RECORDS PROVIDED Block Start

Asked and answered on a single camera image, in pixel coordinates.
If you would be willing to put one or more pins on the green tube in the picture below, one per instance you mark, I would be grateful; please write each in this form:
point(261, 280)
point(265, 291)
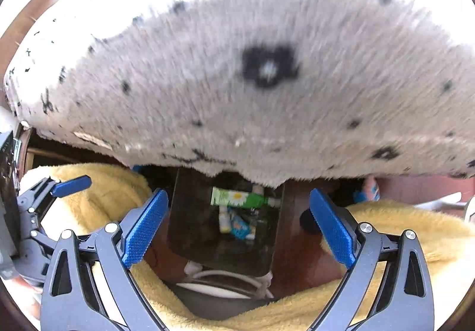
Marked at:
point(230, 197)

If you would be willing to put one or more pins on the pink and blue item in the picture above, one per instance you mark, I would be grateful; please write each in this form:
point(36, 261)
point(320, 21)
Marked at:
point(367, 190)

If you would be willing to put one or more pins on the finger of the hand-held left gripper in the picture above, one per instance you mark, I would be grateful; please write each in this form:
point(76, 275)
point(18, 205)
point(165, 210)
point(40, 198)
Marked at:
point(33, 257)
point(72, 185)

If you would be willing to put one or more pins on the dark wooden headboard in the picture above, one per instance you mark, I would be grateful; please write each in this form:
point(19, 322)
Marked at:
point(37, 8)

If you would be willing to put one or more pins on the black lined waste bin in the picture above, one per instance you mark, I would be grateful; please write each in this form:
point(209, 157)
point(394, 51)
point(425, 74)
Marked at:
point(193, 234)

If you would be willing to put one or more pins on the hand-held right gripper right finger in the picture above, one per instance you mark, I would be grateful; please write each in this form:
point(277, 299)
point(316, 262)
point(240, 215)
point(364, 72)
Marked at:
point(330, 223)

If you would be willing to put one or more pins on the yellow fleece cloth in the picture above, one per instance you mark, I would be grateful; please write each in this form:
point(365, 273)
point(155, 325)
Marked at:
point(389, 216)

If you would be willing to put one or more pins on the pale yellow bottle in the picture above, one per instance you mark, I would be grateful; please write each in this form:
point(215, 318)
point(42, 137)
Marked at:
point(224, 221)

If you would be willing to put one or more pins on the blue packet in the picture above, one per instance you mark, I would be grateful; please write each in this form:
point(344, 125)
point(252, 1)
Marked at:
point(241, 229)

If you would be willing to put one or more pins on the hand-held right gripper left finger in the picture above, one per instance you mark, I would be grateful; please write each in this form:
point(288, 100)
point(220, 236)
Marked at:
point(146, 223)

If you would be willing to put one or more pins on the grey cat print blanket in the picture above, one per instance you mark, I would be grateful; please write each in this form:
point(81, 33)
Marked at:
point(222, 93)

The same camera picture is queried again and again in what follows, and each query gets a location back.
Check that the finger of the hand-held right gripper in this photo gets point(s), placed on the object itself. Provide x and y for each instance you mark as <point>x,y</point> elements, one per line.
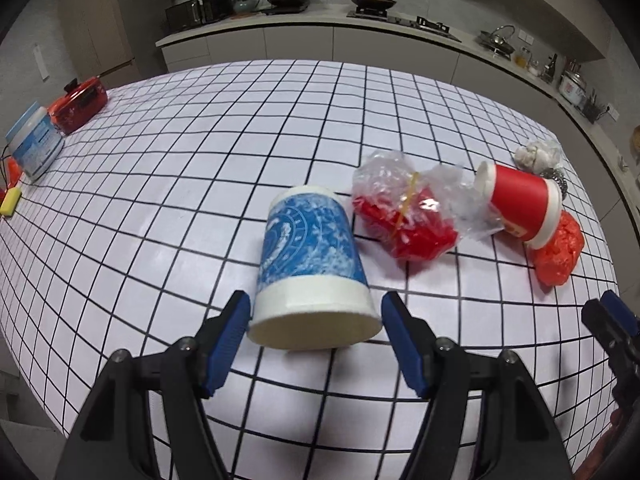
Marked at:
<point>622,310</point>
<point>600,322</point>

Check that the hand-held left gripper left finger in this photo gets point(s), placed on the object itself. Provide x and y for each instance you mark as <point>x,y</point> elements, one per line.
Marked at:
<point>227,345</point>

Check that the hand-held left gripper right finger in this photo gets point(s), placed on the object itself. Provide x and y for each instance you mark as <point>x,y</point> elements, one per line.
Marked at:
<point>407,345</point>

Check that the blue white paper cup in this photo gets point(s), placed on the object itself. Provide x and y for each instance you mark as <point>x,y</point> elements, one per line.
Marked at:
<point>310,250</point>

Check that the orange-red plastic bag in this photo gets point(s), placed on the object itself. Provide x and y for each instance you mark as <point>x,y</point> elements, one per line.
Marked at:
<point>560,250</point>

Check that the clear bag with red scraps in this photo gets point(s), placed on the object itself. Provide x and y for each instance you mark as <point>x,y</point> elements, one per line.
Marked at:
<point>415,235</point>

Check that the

RECORDS PROVIDED Block End
RECORDS PROVIDED Block Start

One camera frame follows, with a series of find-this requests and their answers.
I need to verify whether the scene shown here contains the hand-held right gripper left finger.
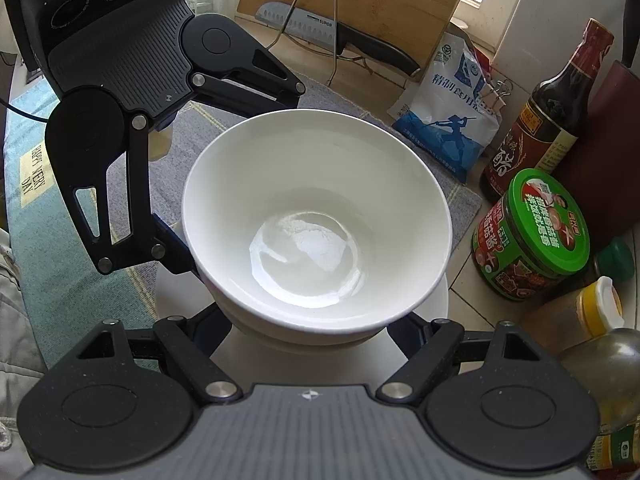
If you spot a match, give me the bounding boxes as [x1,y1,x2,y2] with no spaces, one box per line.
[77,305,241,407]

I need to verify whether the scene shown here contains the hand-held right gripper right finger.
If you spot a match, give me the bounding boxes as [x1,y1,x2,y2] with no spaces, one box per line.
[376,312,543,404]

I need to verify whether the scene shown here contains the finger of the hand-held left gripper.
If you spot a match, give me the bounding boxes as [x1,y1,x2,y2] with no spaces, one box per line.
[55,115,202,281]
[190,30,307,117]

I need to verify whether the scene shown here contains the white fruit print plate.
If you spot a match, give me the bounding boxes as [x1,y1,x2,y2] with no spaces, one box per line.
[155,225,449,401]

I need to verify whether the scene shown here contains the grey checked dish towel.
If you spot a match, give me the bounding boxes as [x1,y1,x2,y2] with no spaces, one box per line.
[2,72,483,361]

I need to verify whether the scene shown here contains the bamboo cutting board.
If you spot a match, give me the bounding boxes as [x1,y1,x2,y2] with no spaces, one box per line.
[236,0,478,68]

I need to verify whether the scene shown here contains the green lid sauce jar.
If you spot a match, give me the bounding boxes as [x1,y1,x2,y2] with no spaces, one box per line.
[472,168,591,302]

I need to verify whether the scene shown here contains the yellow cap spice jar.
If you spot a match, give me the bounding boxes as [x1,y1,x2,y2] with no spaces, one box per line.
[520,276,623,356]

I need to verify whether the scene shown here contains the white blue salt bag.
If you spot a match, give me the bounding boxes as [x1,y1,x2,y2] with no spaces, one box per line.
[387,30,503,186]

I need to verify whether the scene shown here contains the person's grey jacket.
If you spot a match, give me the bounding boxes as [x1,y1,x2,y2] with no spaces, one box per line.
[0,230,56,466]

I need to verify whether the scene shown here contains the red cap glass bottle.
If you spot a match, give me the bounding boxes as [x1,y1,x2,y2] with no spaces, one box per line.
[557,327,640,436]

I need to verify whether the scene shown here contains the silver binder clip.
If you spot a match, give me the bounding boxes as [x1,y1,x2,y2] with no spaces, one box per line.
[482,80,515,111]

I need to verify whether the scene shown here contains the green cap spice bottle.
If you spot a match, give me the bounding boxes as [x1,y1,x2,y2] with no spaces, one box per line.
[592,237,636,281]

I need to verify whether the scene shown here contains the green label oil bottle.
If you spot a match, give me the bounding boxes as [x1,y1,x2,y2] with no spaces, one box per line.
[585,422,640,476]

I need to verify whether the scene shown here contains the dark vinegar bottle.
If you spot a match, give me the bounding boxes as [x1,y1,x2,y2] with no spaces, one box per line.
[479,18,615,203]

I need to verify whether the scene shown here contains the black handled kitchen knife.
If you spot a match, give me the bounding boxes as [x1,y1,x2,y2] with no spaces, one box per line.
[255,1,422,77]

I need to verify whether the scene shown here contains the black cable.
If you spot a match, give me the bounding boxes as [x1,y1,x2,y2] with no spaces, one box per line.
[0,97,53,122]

RECORDS PROVIDED Block End

# GOAL OF THE EXERCISE:
The word "that" may occur in lines of the records. Report how many such lines there are, giving only the number.

# EXERCISE SOLUTION:
7